ミネラルウォーターを与えてはいけないというわけではありませんが、
・与えても植物の生育が促進されるかというとそうでもない
・与えすぎるとミネラルウォーターに含まれるミネラルが悪影響を及ぼしかねない
・水道水を水やりに使用しても何ら問題が無い
・コストパフォーマンスは圧倒的に水道水が上
という理由から、無理してミネラルウォーターあげなくてもいんじゃね?というのが私の見解です。
水やりがめんどくさい…そんな方におすすめの「世話が楽な観葉植物」5選
水やりはめんどくさいけど観葉植物は部屋に飾りたい…
そんな欲張りさんのために、水やりなどがそんなにいらない「世話が楽な観葉植物」を5種類ピックアップしてみましたので参考にされてください。
(※水やりをしなくていいわけではありません)
パキラ
観葉植物の鉄板です。
見たことない方はいないんじゃないでしょうか。
こんなの。ちなみに写真クリックで通販にいきます。
一番の魅力は、乾燥に強いこと。
そのため、水やりは週一回くらいで済みます。
また、日陰でもよく育つので、オフィスやリビングに置いておくには最適です。
ホームセンターに園芸コーナーがあれば、必ずと言っていいほど置いてあります。
サイズも手のひらサイズからツリーサイズまでさまざまです。
値段もさまざまですが、小型のものなら500~1000円ほどです。
大きさが大きくなれば値段も高くなります。
生長スピードは遅く、大きくなるには時間がかかります。
チランジア
一歩間違えたら襲われそうな見た目してますよね。
序盤でもご紹介した「エアプランツ」と呼ばれるものです。土がなくても育ちます。
こちらも乾燥にはめっぽう強いのですが、水をあげなくてもいいわけではありません。
週に1,2回程度は水をあげるようにしましょう。
サボテン
かわいいですね~。
近年かなりのブームを呼んでいるサボテンで、老若男女問わず飼われている品種ではないでしょうか。
ご存知の通り、乾燥や気温の変動に強く、種類も豊富なことも人気の理由の一つです。
乾燥に強い分、水をあげすぎると根腐れを起こしやすいです。
また、生長があまりにも遅すぎるために、愛着がわきづらい人にはおすすめしません。
逆に一旦愛着が湧いてしまえば、長く楽しめる観葉植物です。
ムシトリスミレ
名前の通り、葉が捕虫葉(虫を捕まえて養分を吸収する葉)で、日本に自生する「ピンギキュラ」の一種です。
ムシトリですが、スミレの名前の通り、きれいな花を咲かせてくれます。
水やりは週に1回ほどです。霧吹きでそっと濡らすように水やりをしましょう。
暑さには強くないので、真夏の直射日光は避けた方がよさそうです。
ガジュマル
沖縄に自生する別名「幸福の木」です。
上の4種類に比べて乾燥や低温に弱く、高温多湿な環境を好みます。沖縄に生息しているくらいですからまあそうですよね。

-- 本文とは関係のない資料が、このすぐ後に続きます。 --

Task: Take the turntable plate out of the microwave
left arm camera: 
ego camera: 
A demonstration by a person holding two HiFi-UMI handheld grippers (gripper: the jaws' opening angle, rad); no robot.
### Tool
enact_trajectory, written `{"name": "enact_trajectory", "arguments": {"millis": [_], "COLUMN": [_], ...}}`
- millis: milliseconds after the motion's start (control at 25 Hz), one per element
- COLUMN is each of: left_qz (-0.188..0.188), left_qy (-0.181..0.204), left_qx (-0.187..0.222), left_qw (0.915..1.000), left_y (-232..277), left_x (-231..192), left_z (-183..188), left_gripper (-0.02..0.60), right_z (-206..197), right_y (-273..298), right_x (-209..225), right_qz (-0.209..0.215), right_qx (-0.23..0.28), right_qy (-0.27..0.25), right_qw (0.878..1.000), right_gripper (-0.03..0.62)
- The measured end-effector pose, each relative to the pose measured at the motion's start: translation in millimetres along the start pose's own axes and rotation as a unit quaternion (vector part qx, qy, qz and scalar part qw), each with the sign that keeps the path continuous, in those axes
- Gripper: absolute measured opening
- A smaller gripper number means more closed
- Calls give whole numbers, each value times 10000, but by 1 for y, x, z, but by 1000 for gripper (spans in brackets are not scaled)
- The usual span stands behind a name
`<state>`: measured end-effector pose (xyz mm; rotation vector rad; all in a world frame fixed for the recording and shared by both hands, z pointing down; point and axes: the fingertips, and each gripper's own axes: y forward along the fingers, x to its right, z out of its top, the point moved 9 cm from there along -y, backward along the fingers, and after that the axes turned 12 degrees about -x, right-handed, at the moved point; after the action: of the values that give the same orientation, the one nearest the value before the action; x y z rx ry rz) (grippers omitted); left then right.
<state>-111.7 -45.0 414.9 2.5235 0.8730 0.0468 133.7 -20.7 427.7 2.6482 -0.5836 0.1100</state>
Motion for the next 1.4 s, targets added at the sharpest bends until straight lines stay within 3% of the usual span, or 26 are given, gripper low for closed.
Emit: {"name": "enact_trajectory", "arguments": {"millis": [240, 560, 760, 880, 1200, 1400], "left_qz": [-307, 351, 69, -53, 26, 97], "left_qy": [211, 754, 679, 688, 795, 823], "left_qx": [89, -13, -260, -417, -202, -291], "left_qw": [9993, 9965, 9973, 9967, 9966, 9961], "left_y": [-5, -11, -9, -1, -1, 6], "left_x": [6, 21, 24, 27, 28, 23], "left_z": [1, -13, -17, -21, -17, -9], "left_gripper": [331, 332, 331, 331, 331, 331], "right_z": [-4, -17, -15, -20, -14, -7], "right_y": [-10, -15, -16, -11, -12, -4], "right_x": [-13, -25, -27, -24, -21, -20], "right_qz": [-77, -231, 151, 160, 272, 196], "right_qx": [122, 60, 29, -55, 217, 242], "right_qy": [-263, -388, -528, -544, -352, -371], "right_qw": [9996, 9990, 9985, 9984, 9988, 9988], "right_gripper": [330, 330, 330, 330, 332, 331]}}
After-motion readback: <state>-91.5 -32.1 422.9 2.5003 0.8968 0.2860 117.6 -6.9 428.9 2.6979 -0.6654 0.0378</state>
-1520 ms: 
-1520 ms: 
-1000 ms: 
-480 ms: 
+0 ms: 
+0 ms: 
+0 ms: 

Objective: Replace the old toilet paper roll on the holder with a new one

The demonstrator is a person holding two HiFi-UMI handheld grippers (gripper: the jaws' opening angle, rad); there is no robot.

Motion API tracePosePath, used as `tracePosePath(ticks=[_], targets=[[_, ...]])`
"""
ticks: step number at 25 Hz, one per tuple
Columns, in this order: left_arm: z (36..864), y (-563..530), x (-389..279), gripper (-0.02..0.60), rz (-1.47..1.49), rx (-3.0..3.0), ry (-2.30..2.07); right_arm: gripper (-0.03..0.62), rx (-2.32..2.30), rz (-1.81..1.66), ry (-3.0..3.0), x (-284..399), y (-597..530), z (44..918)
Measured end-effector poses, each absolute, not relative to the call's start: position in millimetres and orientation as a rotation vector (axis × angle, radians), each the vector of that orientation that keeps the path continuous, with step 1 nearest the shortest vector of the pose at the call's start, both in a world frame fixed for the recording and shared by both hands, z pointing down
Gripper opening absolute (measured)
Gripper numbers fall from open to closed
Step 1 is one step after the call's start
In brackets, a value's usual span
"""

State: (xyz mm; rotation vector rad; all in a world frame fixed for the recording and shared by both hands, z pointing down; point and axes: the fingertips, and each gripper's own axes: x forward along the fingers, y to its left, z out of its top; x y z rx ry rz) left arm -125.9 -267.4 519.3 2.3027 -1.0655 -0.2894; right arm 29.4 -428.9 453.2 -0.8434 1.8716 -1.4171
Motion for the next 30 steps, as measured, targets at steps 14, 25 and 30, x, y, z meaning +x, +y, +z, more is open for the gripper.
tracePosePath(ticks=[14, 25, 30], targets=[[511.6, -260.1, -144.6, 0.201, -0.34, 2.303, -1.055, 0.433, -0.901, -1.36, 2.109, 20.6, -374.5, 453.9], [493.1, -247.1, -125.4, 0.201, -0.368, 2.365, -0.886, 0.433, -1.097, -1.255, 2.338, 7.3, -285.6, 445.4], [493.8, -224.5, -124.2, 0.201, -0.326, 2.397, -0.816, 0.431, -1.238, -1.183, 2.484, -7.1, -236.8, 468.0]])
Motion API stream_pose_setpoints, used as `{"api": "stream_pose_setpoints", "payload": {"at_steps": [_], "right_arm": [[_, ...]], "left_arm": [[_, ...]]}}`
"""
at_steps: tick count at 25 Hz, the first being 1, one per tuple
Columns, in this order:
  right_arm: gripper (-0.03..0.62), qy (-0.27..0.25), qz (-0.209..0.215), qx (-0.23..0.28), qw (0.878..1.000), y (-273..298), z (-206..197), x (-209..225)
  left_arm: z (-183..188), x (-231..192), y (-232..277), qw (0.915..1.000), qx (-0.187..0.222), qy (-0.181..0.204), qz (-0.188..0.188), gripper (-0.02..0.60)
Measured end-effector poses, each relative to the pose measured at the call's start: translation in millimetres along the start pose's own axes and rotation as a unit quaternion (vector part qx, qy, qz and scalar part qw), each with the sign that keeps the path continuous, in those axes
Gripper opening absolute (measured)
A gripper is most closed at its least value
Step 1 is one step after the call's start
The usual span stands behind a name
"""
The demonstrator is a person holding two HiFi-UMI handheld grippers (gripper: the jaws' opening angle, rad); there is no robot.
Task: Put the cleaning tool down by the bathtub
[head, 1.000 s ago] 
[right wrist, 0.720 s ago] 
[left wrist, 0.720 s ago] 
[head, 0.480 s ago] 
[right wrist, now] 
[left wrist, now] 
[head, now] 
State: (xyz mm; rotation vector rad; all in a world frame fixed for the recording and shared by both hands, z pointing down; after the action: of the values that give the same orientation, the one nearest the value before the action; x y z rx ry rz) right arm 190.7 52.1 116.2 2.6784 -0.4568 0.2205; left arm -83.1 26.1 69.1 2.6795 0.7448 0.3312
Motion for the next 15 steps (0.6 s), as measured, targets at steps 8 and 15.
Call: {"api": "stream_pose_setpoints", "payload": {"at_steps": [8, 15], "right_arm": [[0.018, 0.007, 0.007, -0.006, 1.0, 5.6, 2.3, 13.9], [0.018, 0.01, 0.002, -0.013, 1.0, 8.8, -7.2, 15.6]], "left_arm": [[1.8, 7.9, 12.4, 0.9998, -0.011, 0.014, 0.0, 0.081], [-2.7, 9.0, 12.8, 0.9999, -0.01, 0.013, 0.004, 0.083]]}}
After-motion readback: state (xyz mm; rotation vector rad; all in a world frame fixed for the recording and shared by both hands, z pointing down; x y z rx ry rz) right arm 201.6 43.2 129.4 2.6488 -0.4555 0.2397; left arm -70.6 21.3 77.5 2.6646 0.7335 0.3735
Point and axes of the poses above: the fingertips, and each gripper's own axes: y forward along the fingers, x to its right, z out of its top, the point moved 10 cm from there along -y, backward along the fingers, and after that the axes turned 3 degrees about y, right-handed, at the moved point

しかし、今回ご紹介するだけはあって、育て方は「日当たりの良い場所に置いて霧吹きをし、土が乾いたら水をやる」だけです。
ガジュマルの故郷は沖縄なので日光を好むようで、しっかりと日の光を当てると葉が鮮やかな緑になります。
まとめ
いかがでしたか?
植物は土づくりや肥料だけでなく、水やりもとても重要です。
ポイントは、
・基準は毎日ではなく、土が乾いたら一気に水やりをする
・受け皿に水をためない
です。
水やりに気をつけると、自然と植物のこともみるようになって、愛着がさらにわいてきます。
植物によって、気候によっても条件は変わってきますが、少しずつ水やりのコツをつかんで、素敵なガーデニングライフを送ってくださいね。